SNEL11 sobe 1,34% mesmo com queda do IFIX e movimenta R$ 2,4 mi
O fundo imobiliário SNEL11 operou em alta nesta quinta-feira (6), descolando do desempenho do IFIX e mantendo um dos maiores volumes de negociação entre os FIIs da Suno Asset. A cota avançou 1,34%, para R$ 8,33, enquanto o IFIX recuou 0,56%, aos 3.760,79 pontos.
Além da valorização, o fundo registrava volume financeiro de aproximadamente R$ 2,43 milhões, liderando a liquidez entre os fundos da gestora no pregão.
O desempenho ocorre após uma sequência de notícias positivas envolvendo o setor de energia renovável, segmento em que o SNEL11 está inserido, incluindo o avanço de projetos internacionais de geração solar e armazenamento de energia.
Nos últimos meses, o fundo também anunciou expansão da base de cotistas, redução de custos operacionais em parte do portfólio e manteve a estratégia de crescimento por meio de sua oferta de cotas.
SNEL11 lucra R$ 6,36 mi, reduz custos e ultrapassa marca de 110 mil cotistas
O SNEL11 encerrou junho de 2026 com lucro de R$ 6,36 milhões, em um mês marcado por avanços operacionais, ampliação da base de investidores e preparação para um novo ciclo com a 5ª emissão de cotas. A gestora reportou redução de despesas recorrentes e avanço na governança operacional, além de aumento de liquidez no mercado secundário.
Segundo o relatório gerencial, o fundo superou 110 mil cotistas e registrou a maior liquidez média diária de sua história, acima de R$ 7 milhões. Esse movimento acompanhou medidas internas de eficiência e ajustes no ambiente regulatório em parte das áreas de atuação do portfólio.
A 5ª emissão de cotas começou em 16 de junho, com captação alvo de até R$ 1,8 bilhão. Caso o lote adicional de 25% seja exercido, o montante pode chegar a R$ 2,3 bilhões. O preço de emissão foi definido em R$ 8,65 por cota. De acordo com a gestora, a oferta busca ampliar a capacidade de investimento do fundo em projetos de geração distribuída de energia solar.

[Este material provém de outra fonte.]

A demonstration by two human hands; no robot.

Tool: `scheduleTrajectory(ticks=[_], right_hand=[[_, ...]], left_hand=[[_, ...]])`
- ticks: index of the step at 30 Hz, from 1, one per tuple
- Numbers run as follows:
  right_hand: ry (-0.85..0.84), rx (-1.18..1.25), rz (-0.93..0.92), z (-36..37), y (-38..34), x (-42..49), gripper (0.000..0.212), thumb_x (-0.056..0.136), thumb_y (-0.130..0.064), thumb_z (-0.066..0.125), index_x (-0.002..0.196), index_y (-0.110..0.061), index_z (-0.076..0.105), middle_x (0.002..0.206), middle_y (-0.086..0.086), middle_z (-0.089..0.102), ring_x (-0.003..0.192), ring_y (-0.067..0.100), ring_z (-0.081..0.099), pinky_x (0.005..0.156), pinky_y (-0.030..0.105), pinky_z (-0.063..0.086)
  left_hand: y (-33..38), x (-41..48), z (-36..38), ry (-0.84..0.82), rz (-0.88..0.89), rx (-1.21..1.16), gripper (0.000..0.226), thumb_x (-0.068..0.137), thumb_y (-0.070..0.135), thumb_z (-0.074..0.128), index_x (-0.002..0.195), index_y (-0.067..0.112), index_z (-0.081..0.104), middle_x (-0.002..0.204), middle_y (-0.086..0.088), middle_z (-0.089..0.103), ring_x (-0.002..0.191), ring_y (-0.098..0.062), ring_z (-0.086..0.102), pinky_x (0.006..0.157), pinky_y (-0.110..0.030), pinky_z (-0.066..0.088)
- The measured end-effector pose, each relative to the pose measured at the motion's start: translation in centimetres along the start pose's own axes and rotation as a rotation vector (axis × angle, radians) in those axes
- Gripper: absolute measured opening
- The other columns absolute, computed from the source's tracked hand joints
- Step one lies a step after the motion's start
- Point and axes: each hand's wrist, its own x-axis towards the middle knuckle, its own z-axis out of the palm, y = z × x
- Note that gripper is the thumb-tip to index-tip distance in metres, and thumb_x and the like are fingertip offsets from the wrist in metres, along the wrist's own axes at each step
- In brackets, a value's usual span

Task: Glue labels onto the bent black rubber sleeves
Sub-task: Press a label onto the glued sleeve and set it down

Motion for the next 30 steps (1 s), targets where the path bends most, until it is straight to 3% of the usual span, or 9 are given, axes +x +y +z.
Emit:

No campo operacional, o fundo concluiu um processo competitivo para contratação de uma nova prestadora de serviços de operação e manutenção (O&M) em parte da carteira. A medida foi acompanhada por ações de monitoramento e reforço de eficiência nos ativos.
Reajuste tarifário da Copel beneficia parte do portfólio
Em junho, a Copel promoveu reajuste tarifário em sua área de concessão. A distribuidora elevou a tarifa de uso do sistema de distribuição (TUSD) em aproximadamente 24,7% e a tarifa de energia (TE) em 12,7%, resultando em um reajuste combinado próximo de 19,6%. As usinas do fundo conectadas à rede da Copel representam cerca de 4,5% da potência instalada total.
Para a gestora, a combinação entre disciplina na gestão de custos e evolução do ambiente tarifário contribui para aumentar a eficiência operacional da carteira. No mesmo período, a expansão da base de investidores e o aumento da liquidez reforçaram a presença do fundo no mercado de FIIs focados em infraestrutura de geração de energia renovável.
Com a 5ª emissão em andamento, o fundo mira ampliar o escopo de investimentos em geração distribuída solar, mantendo o foco em eficiência de O&M e em estruturas de contratação que preservem a qualidade dos ativos. O relatório ressalta que a continuidade dessas iniciativas é fundamental para sustentar a performance operacional e a dinâmica de mercado observada em junho de 2026.